Le renchérissement des engrais influence les choix de culture – y compris le choix des cultures et la surface totale ensemencée – et affecte la quantité d’intrants utilisés et les rendements, avec des effets qui se matérialisent dans la durée.

Pour les économies en développement, ces effets sont aggravés par des contraintes structurelles préexistantes. Beaucoup sont confrontées à des niveaux d’endettement élevés, à des marges budgétaires limitées et à une hausse du coût de l’emprunt. Dans ce contexte, la hausse des prix de l’énergie, des engrais et du transport accentue la pression sur les finances publiques et les budgets des ménages. Ces difficultés sont accentuées par un accès réduit au financement, ce qui diminue la capacité des producteurs à absorber la hausse des coûts.

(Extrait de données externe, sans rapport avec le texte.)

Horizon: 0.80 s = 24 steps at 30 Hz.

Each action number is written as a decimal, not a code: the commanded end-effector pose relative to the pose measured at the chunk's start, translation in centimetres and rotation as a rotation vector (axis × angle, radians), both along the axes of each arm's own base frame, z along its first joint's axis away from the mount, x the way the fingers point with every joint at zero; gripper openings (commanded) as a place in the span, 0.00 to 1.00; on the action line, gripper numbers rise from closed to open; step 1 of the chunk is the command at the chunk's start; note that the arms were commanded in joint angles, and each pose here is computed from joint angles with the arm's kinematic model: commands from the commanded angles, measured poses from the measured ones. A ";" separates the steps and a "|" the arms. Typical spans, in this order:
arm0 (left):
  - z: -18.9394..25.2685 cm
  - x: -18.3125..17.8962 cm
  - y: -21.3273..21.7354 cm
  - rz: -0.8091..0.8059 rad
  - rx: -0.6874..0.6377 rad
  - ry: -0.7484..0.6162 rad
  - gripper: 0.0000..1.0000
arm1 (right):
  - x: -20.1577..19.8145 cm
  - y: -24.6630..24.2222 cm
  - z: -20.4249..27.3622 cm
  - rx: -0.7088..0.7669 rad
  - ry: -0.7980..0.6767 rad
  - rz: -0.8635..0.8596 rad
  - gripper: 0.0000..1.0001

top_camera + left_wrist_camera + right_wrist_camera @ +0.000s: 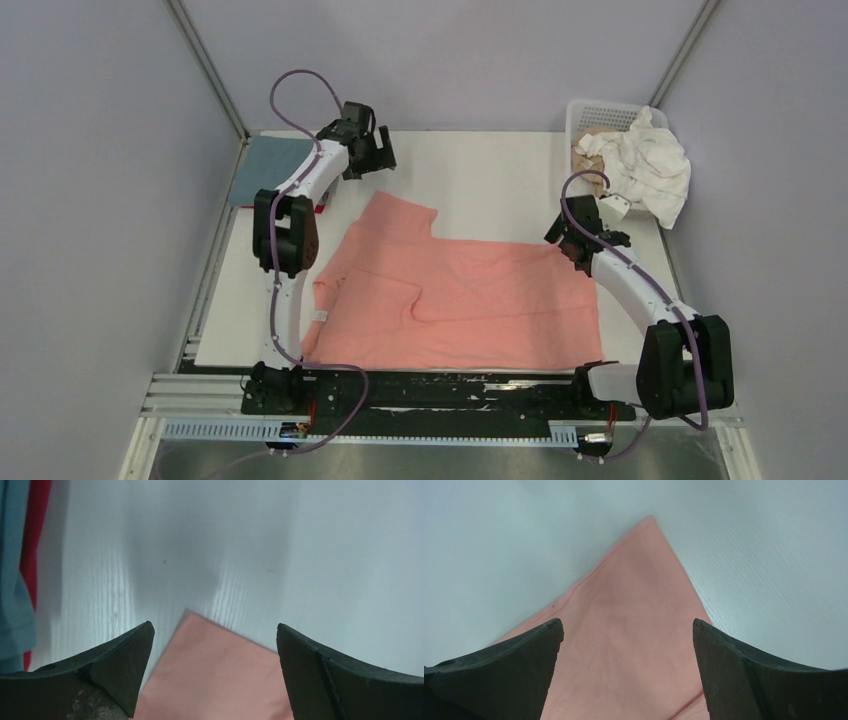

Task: Fold and stack the t-shirts
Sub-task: Grab the side of the flattened tshirt furthest away from the robot with both arms

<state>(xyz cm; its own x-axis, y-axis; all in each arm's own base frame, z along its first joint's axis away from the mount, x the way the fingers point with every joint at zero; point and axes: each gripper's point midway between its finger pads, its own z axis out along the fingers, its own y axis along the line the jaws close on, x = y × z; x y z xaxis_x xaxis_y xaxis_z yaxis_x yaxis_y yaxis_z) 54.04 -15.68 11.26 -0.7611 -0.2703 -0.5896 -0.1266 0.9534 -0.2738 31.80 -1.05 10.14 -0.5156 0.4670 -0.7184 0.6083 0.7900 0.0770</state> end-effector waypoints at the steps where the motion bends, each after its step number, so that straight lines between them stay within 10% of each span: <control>1: -2.9 1.1 -0.6 -0.081 0.003 0.083 1.00 | 1.5 -0.7 1.5 -0.052 -0.044 -0.003 1.00; 14: -8.6 -2.4 -2.7 -0.113 -0.027 0.249 0.92 | 1.9 -0.1 0.6 -0.025 -0.030 0.024 1.00; 24: -10.5 -5.9 -1.8 -0.063 0.184 0.343 0.50 | 2.2 0.0 0.5 -0.020 -0.035 0.019 1.00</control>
<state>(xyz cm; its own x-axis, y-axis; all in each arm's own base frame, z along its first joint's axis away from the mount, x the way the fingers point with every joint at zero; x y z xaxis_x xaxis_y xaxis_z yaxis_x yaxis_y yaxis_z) 52.85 -17.45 2.89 -0.8682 -0.1608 -0.4695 -0.1072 0.9845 -0.1390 32.30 -1.08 9.29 -0.5407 0.4434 -0.7149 0.5940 0.8030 0.0488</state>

Un signal plus large pour le commerce des produits de base

La situation actuelle illustre la manière dont les perturbations liées au conflit peuvent se propager à travers les marchés de produits de base interconnectés.

L’énergie, les engrais et l’alimentation sont étroitement liés par la production et le commerce, ce qui fait que des restrictions dans un domaine peuvent rapidement affecter les autres, avec des conséquences sur la sécurité alimentaire, le commerce et le développement.

L’ampleur de ces effets dépendra de la durée des perturbations. Les tendances actuelles indiquent une pression croissante sur les marchés de produits de base et les chaînes d’approvisionnement.